CNBC — 2026-07-01#

Lead Story#

The third quarter kicked off with a dramatic market rotation, as investors took profits from the high-flying semiconductor sector and plowed capital into first-half laggards. Highlighting this shift, Meta Platforms shares surged up to 11% following reports that the social media giant is launching a highly anticipated cloud-computing business to sell excess artificial intelligence capacity.

Markets & Economics#

Wall Street closed out a strong first half of 2026, with the S&P 500 gaining 9.6% and the tech-heavy Nasdaq Composite jumping 12.8%. However, early Q3 trading saw a sharp retreat in AI darlings like Micron and Intel, alongside lighter-than-expected economic data as June private payrolls increased by just 98,000, missing the 110,000 estimate.

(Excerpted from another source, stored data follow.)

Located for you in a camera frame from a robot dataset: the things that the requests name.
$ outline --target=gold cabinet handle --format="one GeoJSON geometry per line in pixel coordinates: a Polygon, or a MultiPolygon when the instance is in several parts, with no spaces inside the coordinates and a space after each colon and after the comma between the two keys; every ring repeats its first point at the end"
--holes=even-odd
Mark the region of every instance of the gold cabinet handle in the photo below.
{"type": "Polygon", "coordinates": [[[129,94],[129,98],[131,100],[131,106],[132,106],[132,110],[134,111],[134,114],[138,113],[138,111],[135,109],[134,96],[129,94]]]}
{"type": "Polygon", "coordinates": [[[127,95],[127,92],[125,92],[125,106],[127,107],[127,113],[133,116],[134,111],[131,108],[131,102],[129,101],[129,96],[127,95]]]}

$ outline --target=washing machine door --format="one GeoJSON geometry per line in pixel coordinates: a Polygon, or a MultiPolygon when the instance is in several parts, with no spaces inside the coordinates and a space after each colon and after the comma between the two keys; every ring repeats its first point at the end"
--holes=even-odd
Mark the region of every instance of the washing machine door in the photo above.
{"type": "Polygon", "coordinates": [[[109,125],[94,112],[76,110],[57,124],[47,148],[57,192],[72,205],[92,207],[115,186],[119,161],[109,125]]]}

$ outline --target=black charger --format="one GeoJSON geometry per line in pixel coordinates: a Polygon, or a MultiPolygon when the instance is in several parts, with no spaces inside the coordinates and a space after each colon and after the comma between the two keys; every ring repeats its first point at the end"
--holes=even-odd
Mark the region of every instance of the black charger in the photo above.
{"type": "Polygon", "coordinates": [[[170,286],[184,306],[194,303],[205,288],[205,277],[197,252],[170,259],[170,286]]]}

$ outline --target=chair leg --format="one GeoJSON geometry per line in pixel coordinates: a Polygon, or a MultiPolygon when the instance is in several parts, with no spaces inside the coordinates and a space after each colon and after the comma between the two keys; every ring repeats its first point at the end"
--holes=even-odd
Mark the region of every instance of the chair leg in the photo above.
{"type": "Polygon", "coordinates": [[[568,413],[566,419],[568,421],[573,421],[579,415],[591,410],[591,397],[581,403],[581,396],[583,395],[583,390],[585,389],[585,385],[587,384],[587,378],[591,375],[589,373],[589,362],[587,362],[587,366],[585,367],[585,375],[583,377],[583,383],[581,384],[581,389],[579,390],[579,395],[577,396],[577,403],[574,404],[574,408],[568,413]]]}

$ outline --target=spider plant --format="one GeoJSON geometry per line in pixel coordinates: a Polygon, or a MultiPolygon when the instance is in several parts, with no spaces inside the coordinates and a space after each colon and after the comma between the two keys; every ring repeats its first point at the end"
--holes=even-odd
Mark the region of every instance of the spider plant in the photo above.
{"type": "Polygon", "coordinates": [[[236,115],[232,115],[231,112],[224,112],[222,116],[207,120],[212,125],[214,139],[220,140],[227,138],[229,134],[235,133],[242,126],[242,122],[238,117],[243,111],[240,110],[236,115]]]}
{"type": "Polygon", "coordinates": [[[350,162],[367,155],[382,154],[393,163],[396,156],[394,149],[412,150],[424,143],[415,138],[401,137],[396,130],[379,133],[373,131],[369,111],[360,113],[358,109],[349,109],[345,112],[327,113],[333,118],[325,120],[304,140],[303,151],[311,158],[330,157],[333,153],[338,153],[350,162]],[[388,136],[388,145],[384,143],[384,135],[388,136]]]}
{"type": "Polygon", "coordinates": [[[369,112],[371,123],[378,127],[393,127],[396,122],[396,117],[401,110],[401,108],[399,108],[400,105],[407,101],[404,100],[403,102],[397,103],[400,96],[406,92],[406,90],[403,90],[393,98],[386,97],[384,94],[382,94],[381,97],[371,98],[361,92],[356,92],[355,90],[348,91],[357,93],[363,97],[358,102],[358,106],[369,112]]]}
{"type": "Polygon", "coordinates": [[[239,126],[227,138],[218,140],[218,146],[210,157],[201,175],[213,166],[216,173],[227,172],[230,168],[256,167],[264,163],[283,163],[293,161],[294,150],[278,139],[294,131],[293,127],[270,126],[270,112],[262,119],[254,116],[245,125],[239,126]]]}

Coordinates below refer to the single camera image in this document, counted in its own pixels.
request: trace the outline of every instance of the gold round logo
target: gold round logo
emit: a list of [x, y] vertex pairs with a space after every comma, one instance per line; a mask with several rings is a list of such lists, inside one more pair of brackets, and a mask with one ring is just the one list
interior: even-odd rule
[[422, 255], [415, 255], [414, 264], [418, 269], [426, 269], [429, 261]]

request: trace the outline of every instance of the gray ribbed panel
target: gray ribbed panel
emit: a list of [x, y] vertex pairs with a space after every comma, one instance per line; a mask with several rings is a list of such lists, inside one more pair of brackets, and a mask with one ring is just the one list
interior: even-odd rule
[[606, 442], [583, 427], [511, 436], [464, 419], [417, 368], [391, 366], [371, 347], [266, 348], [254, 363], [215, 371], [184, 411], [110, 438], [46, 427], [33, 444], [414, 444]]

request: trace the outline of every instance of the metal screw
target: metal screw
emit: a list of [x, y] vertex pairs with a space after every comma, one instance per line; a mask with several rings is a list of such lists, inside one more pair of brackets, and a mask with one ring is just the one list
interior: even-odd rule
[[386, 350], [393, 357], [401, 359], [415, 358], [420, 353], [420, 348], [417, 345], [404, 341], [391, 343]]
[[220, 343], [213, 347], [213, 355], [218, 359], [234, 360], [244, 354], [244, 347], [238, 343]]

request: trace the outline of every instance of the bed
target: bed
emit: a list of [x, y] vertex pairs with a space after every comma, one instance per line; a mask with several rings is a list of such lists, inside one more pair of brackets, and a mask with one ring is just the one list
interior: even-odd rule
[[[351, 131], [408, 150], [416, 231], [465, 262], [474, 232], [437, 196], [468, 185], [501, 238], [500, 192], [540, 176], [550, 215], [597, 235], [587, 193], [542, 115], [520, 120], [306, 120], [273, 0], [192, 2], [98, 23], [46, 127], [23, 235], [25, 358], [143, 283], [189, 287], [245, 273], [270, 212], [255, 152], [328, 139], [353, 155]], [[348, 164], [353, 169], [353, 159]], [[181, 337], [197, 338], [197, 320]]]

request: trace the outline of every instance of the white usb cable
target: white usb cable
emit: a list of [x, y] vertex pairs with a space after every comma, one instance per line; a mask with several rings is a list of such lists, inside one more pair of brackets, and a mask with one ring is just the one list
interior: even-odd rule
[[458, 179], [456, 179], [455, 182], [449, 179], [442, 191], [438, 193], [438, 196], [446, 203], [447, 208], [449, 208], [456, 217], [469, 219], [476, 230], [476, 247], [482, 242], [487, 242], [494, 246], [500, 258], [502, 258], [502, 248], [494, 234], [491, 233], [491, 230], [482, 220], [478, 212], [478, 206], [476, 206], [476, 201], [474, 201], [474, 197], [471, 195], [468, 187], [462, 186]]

In currency markets, the Japanese yen slid to a fresh 40-year low of 162.83 against the dollar, sparking renewed intervention watch as wide U.S.-Japan interest rate differentials continue to fuel the carry trade. Meanwhile, Brent crude oil posted its steepest monthly decline since March 2020—plunging roughly 21%—as the recent U.S.-Iran ceasefire allowed 40 million barrels of Iranian oil to successfully exit the previously blockaded Strait of Hormuz. In central bank action, Federal Reserve Chairman Kevin Warsh spoke at the ECB Forum in Sintra, signaling an imminent overhaul of how the Fed measures inflation and communicates its policy functions moving forward.

Business & Earnings#

Nike shares stumbled over 3% after reporting a 12% sales drop in Greater China to $1.30 billion, overshadowing its fiscal fourth-quarter earnings beat of 20 cents per share. Conversely, General Mills rallied 6% following an earnings beat of 95 cents per share and the announcement of a $3 billion cumulative cost-savings plan through 2030. In the grocery sector, Kroger announced a $1.65 billion acquisition of Giant Eagle to scale its footprint and expand its reach into adjacent markets amid fierce competition from Walmart and Amazon. Constellation Brands also gained ground in extended trading after surpassing expectations with adjusted earnings of $3.43 per share on $2.43 billion in revenue.

Investing & Commentary#

CNBC’s Jim Cramer advised investors to capitalize on Wednesday’s market rotation, specifically pointing to pullbacks in AI infrastructure stocks like Micron and AMD as prime opportunities to buy winners at a discount. On the space and tech front, Wedbush’s Dan Ives initiated coverage of SpaceX with an “Outperform” rating and a $190 price target, calling the company’s vertically integrated model and reusable Starship rocket the crucial “linchpin” for its future success. Additionally, options traders are demonstrating unusual bullishness on the KraneShares CSI China Internet ETF (KWEB), piling heavily into call options despite the fund languishing in a nine-month bear market.